What the task asks =
Please restate verbatim the lines that open the listing below, ending with the line in which "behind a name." occurs.

Dataset extract =
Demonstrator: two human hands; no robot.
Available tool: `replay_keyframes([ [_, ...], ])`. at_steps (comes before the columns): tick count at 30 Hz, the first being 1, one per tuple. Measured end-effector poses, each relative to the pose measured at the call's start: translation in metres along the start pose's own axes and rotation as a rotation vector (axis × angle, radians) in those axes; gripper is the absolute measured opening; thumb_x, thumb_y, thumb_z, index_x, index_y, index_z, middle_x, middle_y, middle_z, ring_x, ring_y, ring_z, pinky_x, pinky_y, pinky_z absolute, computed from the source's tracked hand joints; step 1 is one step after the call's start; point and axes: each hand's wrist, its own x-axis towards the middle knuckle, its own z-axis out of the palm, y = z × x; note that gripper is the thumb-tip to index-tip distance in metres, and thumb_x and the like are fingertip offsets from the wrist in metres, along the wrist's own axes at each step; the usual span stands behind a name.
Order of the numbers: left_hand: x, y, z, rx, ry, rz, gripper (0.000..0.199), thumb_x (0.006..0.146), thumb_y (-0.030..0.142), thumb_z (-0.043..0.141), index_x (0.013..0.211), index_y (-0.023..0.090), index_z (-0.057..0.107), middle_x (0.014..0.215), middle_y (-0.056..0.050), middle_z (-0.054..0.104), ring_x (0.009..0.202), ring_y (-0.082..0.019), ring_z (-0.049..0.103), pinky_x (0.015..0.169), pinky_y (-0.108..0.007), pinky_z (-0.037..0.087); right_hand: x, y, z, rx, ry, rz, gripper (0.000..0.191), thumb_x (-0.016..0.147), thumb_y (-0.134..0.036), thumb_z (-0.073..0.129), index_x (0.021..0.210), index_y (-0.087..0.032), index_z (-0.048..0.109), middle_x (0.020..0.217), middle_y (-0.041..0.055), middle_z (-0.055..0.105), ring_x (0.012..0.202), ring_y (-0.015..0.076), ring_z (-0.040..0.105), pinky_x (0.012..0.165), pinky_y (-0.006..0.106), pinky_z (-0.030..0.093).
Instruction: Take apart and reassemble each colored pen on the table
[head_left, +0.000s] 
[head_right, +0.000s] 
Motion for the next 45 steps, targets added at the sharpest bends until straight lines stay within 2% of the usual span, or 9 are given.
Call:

Exercise result =
Demonstrator: two human hands; no robot.
Available tool: `replay_keyframes([ [_, ...], ])`. at_steps (comes before the columns): tick count at 30 Hz, the first being 1, one per tuple. Measured end-effector poses, each relative to the pose measured at the call's start: translation in metres along the start pose's own axes and rotation as a rotation vector (axis × angle, radians) in those axes; gripper is the absolute measured opening; thumb_x, thumb_y, thumb_z, index_x, index_y, index_z, middle_x, middle_y, middle_z, ring_x, ring_y, ring_z, pinky_x, pinky_y, pinky_z absolute, computed from the source's tracked hand joints; step 1 is one step after the call's start; point and axes: each hand's wrist, its own x-axis towards the middle knuckle, its own z-axis out of the palm, y = z × x; note that gripper is the thumb-tip to index-tip distance in metres, and thumb_x and the like are fingertip offsets from the wrist in metres, along the wrist's own axes at each step; the usual span stands behind a name.

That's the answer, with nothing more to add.